We came up with two separate versions of the app home screen. We have added a button for ASK, museum hours of operation, and menu options for the informational sections. The difference in the designs is the treatment of the ASK button. After much debate about the treatments we decided to ad-hoc A/B test the two versions with visitors in our galleries. Our goal was to determine if the pathway to reach ASK was clear to users, which version provided the clearer pathway, and how users reacted to the informational sections.

Versions 1 and 2 of our designs for the home screen with more than just ASK functionality. Quick question - how would you get to ASK? Which version is clearer?

Versions 1 and 2 of our designs for the home screen with more than just ASK functionality. Quick question – how would you get to ASK? Which version is clearer?

In our ad-hoc testing, we followed a very specific script with testers. Our questions were :

  1. Starting from the top to bottom, go through the app and tell us what you think each section does?
  2. If you wanted to know more about an object at the museum, how would you achieve this through the app?
  3. What do you think is the primary purpose of this app?

For the first time we were putting an app in the hands of our users which had a lot more going on than our earlier versions. We wanted to make sure we were getting the answers we needed so we could easily compare between versions 1 and 2.

Much to our disappointment, our test failed, with neither version 1 or 2 working in a satisfactory way. We were amazed to realize that we had made too many assumptions about the user’s experience going into the A/B test. However, we succeeded in discovering some big issues that we had been oblivious to during design.

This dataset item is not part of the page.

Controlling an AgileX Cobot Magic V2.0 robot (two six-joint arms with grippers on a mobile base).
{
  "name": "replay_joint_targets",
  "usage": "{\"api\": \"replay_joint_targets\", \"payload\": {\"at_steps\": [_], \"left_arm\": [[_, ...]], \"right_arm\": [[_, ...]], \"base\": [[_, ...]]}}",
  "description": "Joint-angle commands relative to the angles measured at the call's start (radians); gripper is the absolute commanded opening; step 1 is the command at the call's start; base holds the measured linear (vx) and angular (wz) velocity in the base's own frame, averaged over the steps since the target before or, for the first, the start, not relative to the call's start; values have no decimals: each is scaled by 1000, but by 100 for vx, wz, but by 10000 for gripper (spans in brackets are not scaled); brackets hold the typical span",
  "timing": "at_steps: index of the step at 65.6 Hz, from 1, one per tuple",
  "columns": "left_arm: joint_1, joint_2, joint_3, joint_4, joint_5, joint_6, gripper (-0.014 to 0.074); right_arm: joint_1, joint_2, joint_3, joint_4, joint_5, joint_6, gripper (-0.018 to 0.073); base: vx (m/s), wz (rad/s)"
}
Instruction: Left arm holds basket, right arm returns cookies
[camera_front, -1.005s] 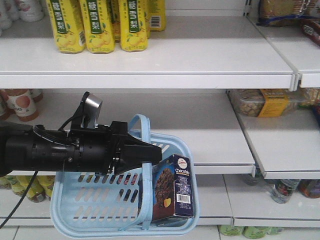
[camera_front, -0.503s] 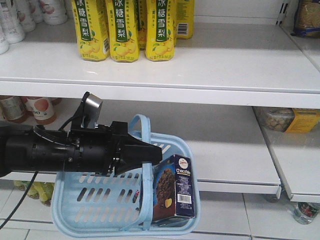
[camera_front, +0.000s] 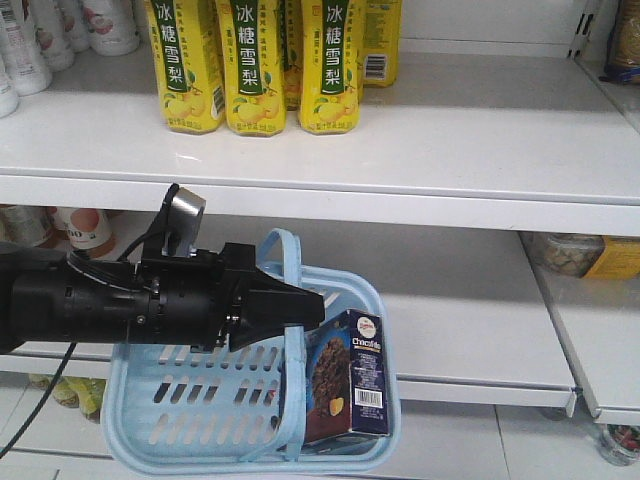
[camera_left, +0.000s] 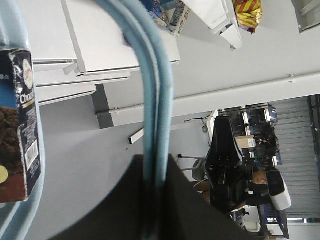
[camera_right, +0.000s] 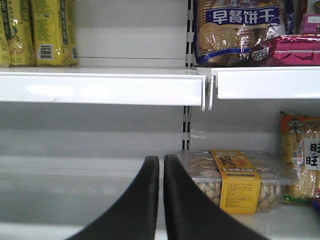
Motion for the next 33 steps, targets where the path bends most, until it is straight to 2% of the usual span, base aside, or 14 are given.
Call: {"api": "replay_joint_targets", "payload": {"at_steps": [1,33], "left_arm": [[-6,-41,-34,-117,64,6,-3],[-6,-41,-34,-117,64,6,-3]], "right_arm": [[-1,-8,16,-10,-76,-8,-6],[-1,-8,16,-10,-76,-8,-6]], "base": [[4,0],[2,-5]]}}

The number one problem was that visitors did not understand what our app did. 100% of our testing audience assumed that our app was a generic museum app to help them with their visit. In response to our question, “what is the primary purpose of this app?” we got answers like “to bring people into the museum,” “find out what is happening at the museum,” and “don’t know! I would use the website instead.”

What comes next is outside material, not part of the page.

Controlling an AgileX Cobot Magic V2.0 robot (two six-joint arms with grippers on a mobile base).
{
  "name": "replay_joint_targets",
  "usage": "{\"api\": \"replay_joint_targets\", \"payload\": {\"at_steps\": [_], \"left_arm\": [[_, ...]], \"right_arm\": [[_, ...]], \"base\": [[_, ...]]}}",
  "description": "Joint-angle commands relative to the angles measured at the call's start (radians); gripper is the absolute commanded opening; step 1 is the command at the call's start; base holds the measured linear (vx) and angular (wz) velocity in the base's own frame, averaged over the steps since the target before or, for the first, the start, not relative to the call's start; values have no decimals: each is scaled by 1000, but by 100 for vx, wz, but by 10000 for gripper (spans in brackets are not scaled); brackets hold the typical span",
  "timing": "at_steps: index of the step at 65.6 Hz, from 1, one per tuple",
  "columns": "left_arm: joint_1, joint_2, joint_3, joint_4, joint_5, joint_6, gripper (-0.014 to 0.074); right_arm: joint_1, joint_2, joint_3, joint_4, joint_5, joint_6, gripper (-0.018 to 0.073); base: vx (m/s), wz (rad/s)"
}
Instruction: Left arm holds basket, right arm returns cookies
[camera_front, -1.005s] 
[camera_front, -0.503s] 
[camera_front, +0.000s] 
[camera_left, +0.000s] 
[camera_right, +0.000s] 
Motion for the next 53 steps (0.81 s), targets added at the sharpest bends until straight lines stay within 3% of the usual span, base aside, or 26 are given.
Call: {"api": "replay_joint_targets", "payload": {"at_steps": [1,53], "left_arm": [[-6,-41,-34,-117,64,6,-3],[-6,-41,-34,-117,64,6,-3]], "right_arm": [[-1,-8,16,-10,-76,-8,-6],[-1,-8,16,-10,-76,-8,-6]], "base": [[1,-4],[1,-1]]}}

A short, crisp, direct call-to-action that explains ASK is used for answering questions in real-time before leading visitors into ASK functionality.

A short, crisp, direct call-to-action that explains ASK is used for answering questions in real-time before leading visitors into ASK functionality.

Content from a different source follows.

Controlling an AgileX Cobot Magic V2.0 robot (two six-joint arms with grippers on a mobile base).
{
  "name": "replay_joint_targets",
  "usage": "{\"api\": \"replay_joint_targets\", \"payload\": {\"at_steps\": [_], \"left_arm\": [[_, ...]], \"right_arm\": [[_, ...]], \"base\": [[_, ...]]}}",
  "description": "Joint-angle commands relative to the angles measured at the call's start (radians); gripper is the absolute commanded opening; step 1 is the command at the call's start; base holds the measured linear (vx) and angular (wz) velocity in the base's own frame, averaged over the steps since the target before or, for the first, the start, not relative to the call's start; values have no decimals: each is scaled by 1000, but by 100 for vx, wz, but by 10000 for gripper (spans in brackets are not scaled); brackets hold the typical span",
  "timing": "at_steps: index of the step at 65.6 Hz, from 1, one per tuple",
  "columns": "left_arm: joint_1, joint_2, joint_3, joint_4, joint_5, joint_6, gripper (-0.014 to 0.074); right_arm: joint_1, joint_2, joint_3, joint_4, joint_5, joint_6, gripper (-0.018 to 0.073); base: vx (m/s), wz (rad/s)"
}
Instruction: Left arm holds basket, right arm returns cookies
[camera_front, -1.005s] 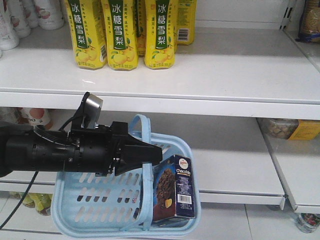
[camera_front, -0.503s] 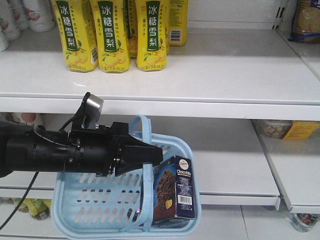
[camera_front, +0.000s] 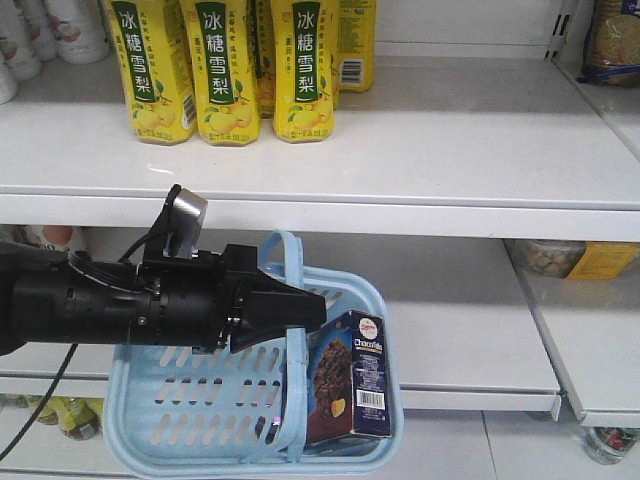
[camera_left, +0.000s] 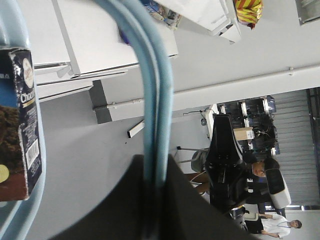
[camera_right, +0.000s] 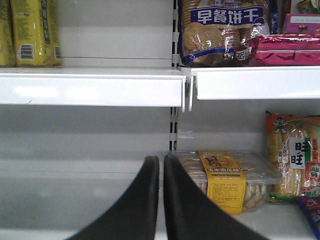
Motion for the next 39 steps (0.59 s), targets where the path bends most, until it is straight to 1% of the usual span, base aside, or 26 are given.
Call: {"api": "replay_joint_targets", "payload": {"at_steps": [1,11,20,30,39], "left_arm": [[-6,-41,-34,-117,63,6,-3],[-6,-41,-34,-117,63,6,-3],[-6,-41,-34,-117,63,6,-3],[-6,-41,-34,-117,63,6,-3],[-6,-41,-34,-117,63,6,-3]], "right_arm": [[-1,-8,16,-10,-76,-8,-6],[-1,-8,16,-10,-77,-8,-6],[-1,-8,12,-8,-109,-11,-6],[-1,-8,5,-6,-129,15,-6],[-1,0,-66,-6,-52,21,-6]], "base": [[0,0],[0,0],[0,0],[0,0],[0,0]]}}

The second huge problem we discovered is that ASK was overshadowed by conventional and familiar areas such as Exhibitions and Collections. Visitors either ignored ASK entirely or when they did navigate to it, it was not clear to them why they were there, and what ASK was for. We thought our onboarding prompt was perfectly friendly and explicit, however most readers skimmed over or missed what we were hoping to convey and ran back to the familiar sections as fast as they could.

Once again we found ourselves brainstorming how we could put ASK front and center and make its purpose explicit from the get go. Our new home screen design features text that does double duty of acting as a call-to-action in addition to explaining the purpose of ASK.

Finally, in our testing we had noticed that our chat screen prompt had seemed automated to many visitors. They did not feel as engaged with the generic question, and some would glaze over it.

Experimenting with alternative language to prompt our visitors in ASK.

Experimenting with alternative language to prompt our visitors in ASK.

As a test, we changed this prompt to “What work of art are you looking at right now?” This resulted in firstly, lowering the bar for visitors to engage and respond, and secondly, got them walking over and looking at artwork! The change in prompt language made such a huge difference that we decided to make this prompt dynamically alterable by the Audience Engagement team remotely. The changed prompt will be fetched by the mobile app when it first loads. Now the team can experiment with the prompt language to find options that may work in a range of different scenarios.